# TASK DIRECTIONS
The answer must be a single number: the count of lines in the listing that hold the string "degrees".

====== DATA FOR THIS TASK ======

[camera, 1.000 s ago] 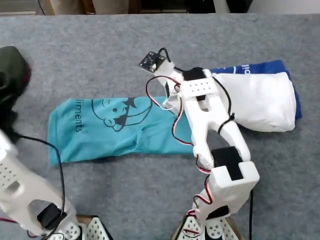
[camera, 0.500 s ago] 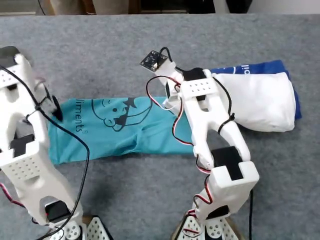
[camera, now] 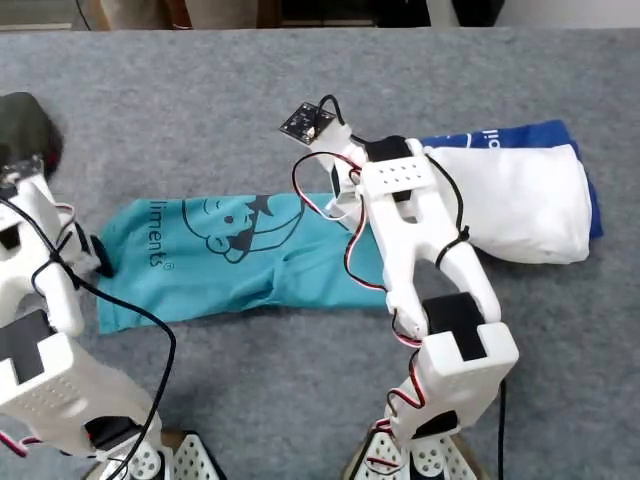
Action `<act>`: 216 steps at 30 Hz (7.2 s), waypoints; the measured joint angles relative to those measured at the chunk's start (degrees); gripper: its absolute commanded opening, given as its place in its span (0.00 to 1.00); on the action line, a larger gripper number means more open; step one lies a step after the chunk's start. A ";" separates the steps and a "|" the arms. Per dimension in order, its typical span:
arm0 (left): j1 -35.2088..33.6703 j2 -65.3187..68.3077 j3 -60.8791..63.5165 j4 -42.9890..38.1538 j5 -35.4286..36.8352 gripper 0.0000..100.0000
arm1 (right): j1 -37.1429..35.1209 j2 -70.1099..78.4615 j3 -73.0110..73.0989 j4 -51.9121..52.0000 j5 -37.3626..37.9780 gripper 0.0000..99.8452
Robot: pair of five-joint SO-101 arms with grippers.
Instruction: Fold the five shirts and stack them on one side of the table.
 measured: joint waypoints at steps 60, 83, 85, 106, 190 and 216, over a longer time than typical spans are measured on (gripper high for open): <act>11.25 3.87 -8.44 10.55 -3.60 0.02 | 1.93 -1.93 -0.53 4.75 1.41 0.00; 53.27 12.92 -43.60 33.85 10.37 0.02 | 24.97 -38.68 -8.35 32.44 5.36 0.00; 55.21 14.95 -48.09 33.85 13.45 0.02 | 26.73 -39.21 -8.35 32.70 5.45 0.00; 64.70 26.81 -74.02 29.89 26.64 0.02 | 27.87 -39.74 -2.90 32.18 5.54 0.00; 7.03 -10.29 3.60 -5.71 9.23 0.18 | 2.73 -10.11 3.52 10.29 -5.19 0.01; 5.71 -3.08 8.70 -20.31 13.10 0.18 | 2.81 22.59 -49.93 35.52 -2.73 0.01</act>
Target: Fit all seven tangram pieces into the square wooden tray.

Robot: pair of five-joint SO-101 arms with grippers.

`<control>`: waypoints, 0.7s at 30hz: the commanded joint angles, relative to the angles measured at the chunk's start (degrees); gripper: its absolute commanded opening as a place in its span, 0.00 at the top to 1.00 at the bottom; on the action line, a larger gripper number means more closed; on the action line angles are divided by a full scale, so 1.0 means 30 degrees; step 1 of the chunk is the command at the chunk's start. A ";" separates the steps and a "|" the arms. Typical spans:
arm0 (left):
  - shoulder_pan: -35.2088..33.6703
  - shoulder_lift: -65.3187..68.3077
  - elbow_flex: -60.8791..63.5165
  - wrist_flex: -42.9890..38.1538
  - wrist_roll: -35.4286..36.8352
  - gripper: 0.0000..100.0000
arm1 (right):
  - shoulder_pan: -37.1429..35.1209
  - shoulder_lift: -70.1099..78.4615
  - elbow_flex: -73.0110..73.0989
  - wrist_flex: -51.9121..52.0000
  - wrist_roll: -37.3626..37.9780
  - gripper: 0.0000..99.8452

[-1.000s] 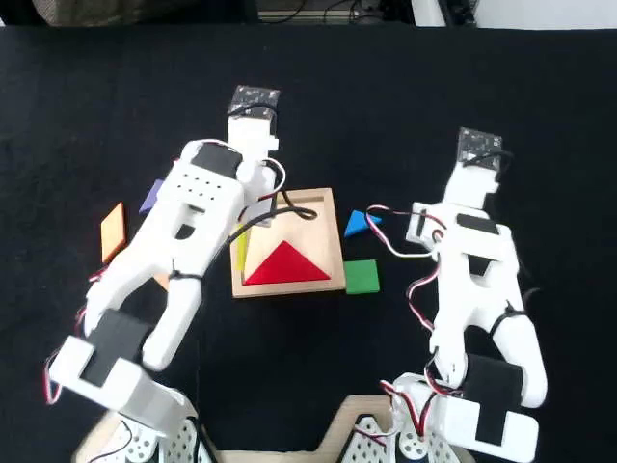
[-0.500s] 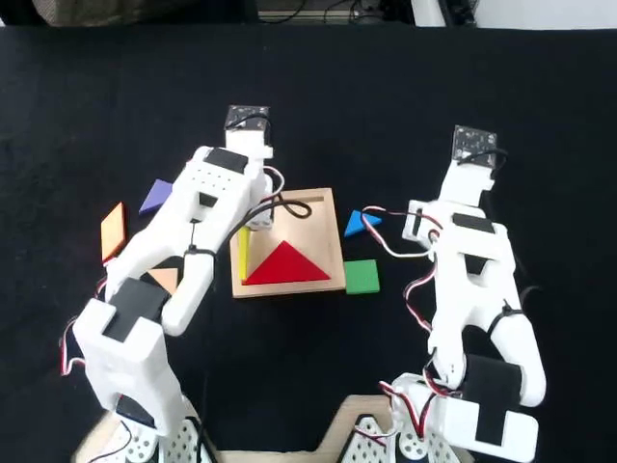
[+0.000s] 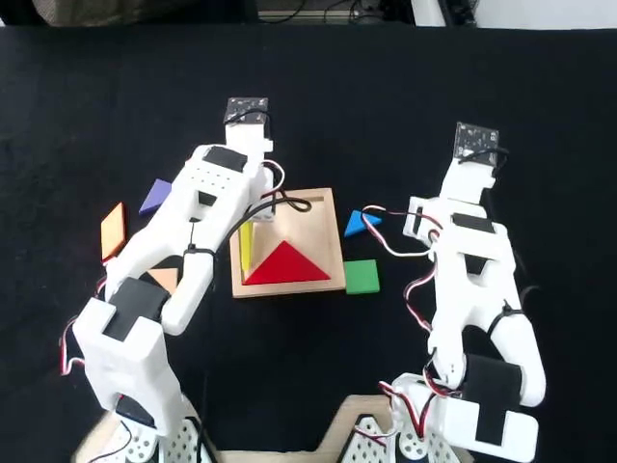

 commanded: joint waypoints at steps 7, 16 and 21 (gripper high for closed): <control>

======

# TASK OUTPUT
2